- THE TASK:
Using the data below, work out how many lines contain "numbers", and report only that number.

>>

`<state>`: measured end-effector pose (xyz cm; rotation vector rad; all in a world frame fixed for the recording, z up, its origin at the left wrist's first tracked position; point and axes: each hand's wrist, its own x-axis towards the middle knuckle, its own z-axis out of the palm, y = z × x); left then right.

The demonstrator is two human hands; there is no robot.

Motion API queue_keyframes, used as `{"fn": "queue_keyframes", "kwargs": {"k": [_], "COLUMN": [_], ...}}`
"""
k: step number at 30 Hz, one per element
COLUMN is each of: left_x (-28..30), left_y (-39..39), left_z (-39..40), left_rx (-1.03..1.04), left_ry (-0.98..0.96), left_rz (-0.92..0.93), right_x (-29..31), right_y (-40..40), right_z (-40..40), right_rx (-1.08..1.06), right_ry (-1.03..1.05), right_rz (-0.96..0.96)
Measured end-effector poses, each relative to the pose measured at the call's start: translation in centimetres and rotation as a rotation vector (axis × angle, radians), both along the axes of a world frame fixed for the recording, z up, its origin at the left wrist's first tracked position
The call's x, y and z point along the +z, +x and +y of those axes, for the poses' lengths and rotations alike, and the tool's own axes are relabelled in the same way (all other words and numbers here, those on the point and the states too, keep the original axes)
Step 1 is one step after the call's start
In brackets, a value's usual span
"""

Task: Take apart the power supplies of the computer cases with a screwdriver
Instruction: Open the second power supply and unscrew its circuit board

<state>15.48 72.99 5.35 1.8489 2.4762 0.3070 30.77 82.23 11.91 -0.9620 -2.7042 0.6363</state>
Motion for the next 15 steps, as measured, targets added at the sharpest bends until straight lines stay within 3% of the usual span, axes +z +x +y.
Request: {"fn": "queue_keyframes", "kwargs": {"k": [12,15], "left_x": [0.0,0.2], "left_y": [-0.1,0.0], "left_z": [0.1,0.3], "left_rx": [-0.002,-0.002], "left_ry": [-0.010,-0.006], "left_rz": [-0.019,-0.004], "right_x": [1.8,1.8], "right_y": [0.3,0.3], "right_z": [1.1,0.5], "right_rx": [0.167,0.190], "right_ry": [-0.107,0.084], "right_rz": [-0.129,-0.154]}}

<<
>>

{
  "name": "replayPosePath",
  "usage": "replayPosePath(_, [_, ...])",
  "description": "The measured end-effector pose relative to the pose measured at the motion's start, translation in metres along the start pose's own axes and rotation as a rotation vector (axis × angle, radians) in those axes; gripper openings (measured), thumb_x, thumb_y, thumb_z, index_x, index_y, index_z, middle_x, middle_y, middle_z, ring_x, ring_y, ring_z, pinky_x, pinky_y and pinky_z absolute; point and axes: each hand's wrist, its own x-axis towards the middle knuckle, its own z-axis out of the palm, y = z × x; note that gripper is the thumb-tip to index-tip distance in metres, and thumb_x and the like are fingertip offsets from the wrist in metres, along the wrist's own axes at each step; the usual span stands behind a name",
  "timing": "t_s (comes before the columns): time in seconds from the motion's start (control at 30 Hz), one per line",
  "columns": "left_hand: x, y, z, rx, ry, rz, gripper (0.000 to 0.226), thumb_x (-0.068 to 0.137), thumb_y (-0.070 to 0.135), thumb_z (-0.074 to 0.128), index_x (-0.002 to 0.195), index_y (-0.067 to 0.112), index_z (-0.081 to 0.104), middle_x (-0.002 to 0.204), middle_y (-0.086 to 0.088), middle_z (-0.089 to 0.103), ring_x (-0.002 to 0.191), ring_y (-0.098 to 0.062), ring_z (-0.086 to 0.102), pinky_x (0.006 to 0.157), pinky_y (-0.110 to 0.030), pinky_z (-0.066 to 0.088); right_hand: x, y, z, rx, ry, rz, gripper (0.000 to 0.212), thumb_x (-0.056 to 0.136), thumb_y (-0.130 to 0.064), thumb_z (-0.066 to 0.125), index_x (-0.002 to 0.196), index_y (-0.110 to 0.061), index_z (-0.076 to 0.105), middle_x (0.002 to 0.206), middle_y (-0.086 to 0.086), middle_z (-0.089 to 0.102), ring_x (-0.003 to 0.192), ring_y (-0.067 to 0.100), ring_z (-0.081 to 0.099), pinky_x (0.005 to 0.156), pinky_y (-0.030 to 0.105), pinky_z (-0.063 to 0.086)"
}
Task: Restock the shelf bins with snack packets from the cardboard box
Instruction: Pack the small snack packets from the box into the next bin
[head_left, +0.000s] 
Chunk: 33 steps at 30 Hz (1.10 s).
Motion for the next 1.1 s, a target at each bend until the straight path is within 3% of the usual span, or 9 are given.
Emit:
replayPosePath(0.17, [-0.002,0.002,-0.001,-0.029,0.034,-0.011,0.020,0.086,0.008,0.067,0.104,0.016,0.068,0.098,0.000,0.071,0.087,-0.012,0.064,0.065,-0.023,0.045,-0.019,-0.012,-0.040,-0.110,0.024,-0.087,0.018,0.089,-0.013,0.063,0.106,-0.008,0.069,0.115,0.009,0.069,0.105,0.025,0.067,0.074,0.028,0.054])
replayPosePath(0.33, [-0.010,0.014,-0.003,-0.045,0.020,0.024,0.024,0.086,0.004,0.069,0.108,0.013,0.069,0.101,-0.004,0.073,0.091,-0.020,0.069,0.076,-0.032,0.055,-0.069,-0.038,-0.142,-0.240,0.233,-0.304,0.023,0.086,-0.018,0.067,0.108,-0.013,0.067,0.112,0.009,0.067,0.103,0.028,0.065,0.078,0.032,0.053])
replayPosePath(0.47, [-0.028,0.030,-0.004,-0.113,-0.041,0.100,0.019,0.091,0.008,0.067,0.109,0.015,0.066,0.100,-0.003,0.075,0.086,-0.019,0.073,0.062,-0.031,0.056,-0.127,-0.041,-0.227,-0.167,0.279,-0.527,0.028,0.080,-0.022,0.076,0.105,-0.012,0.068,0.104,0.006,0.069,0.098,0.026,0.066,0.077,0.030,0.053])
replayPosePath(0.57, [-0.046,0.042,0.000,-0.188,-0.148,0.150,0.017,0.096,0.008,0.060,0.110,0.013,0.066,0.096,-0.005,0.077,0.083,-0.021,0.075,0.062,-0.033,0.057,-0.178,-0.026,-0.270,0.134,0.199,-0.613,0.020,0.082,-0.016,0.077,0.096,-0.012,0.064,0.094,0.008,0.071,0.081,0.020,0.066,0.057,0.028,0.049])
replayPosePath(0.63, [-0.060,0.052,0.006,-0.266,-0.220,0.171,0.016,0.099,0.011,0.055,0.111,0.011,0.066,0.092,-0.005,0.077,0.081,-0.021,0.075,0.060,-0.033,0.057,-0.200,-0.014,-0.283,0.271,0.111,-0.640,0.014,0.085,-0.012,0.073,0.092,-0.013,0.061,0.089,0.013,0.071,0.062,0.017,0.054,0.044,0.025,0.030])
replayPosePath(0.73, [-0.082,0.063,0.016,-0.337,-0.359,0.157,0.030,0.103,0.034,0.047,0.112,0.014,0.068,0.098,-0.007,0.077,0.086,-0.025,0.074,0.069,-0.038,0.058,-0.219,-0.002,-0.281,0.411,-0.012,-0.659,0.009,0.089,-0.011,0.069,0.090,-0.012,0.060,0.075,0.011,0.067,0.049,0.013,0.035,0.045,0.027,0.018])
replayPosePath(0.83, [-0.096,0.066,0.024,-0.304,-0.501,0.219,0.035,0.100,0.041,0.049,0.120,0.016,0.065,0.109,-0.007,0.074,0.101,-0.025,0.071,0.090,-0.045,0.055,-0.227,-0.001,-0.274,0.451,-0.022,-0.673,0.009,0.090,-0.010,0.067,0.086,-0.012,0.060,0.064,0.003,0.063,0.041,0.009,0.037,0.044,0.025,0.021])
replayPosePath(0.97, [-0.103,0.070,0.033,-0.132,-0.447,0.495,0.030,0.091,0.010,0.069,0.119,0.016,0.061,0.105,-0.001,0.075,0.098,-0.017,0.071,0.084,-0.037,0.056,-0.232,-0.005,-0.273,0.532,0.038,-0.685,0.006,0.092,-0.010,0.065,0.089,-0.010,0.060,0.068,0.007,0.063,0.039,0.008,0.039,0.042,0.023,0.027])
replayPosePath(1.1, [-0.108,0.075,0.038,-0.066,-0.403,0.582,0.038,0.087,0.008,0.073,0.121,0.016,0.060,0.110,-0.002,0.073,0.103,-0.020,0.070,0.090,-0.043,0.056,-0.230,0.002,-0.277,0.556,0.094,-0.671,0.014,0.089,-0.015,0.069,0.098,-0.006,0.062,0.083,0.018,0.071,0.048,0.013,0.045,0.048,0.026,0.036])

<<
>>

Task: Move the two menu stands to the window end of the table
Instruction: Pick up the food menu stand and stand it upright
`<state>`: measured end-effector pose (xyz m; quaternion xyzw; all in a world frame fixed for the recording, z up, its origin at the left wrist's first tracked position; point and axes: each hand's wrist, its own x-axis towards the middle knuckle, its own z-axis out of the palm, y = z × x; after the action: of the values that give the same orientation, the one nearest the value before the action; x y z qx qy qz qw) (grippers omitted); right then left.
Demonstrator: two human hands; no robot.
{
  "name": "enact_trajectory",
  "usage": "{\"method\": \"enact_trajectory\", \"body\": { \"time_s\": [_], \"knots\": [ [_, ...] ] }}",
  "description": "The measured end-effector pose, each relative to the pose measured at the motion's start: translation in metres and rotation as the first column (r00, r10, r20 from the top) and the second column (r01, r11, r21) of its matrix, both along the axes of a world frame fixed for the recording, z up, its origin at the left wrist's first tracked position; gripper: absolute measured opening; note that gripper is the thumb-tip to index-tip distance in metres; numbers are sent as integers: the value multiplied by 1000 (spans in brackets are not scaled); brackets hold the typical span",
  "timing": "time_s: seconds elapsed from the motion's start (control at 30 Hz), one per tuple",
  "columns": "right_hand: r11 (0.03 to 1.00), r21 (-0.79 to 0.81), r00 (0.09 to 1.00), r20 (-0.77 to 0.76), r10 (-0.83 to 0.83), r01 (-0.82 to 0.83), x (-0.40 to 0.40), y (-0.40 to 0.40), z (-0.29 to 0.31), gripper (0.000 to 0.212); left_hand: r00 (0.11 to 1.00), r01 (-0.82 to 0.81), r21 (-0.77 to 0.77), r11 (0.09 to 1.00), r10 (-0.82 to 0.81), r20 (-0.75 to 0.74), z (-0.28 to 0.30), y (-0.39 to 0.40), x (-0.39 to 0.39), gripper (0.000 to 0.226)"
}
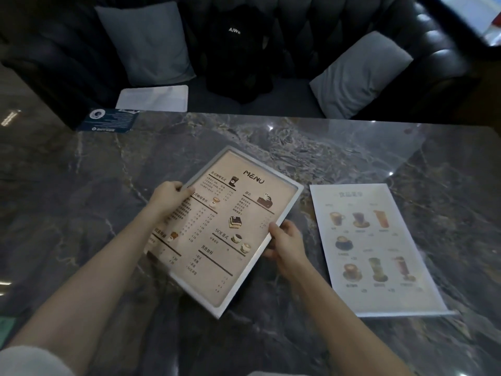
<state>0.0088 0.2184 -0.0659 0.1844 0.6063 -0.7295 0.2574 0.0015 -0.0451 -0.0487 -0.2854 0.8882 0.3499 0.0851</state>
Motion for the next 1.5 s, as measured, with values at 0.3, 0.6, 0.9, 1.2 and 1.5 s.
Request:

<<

- WRITTEN SOLUTION:
2